▸ Task details:
Show every line of the records below that contains the word "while".

::::

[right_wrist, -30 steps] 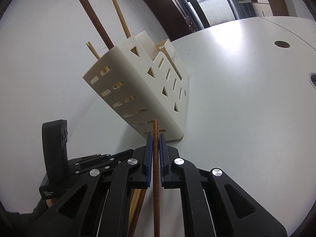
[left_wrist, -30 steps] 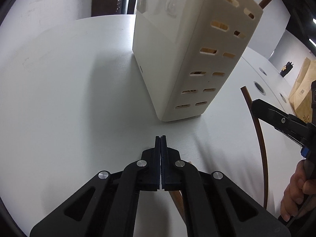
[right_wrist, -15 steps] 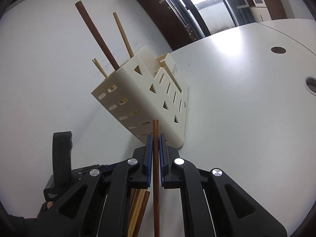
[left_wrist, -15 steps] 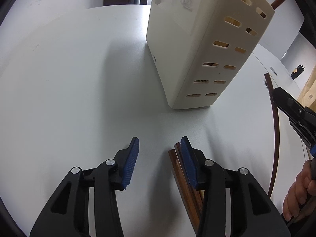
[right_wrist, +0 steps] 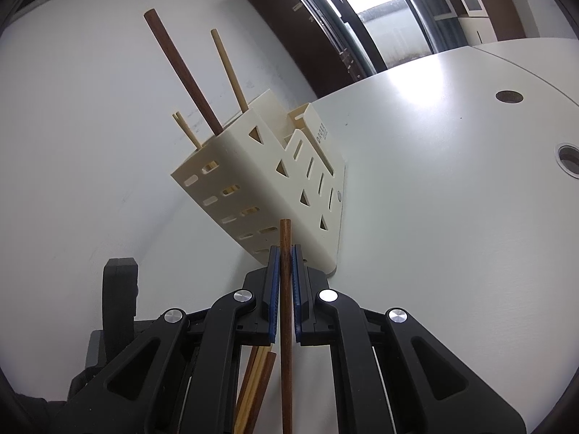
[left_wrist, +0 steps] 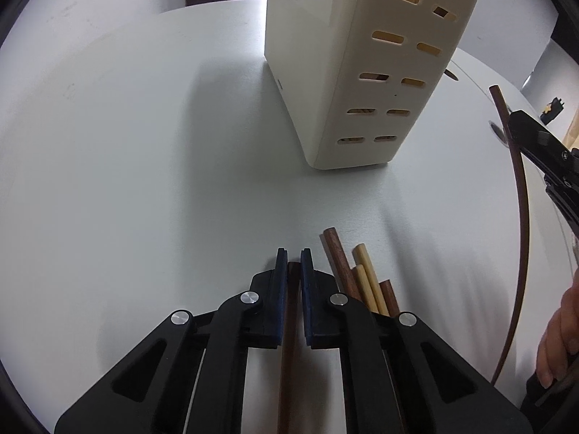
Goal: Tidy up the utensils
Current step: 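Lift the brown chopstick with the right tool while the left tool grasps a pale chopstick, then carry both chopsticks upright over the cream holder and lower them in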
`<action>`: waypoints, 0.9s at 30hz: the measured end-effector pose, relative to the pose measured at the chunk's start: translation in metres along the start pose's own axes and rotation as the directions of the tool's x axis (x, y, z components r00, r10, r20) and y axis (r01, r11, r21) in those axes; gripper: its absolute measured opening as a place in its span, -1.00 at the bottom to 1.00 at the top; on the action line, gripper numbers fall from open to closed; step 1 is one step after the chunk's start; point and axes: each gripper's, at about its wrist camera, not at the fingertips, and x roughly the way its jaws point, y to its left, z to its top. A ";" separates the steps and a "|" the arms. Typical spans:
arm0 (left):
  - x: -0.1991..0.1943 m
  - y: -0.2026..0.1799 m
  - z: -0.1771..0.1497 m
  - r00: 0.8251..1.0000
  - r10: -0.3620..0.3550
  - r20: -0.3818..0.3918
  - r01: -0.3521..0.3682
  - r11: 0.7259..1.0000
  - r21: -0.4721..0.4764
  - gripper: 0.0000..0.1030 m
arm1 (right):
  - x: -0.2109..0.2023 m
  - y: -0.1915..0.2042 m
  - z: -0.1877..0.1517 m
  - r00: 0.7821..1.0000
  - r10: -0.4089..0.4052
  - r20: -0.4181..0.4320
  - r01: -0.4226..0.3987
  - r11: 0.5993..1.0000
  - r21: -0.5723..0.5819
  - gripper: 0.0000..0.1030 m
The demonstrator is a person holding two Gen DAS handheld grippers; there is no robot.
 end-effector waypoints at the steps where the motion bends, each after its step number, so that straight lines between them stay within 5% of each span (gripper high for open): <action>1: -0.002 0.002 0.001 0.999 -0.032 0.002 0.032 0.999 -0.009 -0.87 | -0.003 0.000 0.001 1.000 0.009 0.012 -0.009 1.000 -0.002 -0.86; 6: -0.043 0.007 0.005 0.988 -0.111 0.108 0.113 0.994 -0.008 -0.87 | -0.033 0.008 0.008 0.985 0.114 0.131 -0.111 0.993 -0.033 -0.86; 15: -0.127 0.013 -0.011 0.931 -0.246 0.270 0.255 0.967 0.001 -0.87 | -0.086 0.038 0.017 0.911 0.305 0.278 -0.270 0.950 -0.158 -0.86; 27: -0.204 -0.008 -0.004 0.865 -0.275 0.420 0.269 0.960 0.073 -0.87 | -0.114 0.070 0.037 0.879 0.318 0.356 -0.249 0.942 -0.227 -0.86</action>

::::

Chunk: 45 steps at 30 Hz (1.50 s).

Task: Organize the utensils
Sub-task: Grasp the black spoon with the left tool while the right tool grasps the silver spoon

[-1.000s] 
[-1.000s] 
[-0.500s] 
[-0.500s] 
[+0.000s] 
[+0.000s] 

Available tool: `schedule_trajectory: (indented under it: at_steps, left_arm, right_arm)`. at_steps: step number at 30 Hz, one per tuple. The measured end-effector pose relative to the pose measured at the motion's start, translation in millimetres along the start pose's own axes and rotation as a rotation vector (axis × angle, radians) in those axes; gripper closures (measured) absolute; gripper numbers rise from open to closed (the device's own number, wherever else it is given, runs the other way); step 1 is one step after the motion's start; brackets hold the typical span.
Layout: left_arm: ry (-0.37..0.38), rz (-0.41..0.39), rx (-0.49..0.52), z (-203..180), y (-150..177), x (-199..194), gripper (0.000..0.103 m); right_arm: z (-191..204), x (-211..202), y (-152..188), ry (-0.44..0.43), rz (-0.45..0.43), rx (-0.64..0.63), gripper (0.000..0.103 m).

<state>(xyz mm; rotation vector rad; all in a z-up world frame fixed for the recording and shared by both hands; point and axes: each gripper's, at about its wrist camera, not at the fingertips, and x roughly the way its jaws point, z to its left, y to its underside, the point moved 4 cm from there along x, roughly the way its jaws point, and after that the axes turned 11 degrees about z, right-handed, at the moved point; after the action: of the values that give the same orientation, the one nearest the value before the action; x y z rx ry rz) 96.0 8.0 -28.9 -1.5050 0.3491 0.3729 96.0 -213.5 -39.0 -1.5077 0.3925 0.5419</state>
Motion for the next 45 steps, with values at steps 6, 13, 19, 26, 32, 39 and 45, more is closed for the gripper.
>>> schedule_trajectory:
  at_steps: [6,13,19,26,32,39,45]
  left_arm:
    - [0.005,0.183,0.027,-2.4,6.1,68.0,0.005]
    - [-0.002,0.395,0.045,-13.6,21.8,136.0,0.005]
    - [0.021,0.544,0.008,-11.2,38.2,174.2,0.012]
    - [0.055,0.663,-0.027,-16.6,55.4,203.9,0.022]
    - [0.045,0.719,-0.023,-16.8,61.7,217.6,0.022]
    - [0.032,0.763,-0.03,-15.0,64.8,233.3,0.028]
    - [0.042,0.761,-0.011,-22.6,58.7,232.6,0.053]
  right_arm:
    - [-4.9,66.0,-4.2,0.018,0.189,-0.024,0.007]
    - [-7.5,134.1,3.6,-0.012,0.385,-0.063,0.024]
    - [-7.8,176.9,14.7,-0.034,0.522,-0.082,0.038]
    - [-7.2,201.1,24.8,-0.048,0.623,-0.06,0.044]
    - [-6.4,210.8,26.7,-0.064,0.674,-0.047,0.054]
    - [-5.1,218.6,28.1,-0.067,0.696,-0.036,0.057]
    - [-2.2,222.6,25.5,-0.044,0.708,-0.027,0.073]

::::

▸ Expected answer:
Current step: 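Lift the brown chopstick with the right tool while the left tool grasps a pale chopstick, then carry both chopsticks upright over the cream holder and lower them in
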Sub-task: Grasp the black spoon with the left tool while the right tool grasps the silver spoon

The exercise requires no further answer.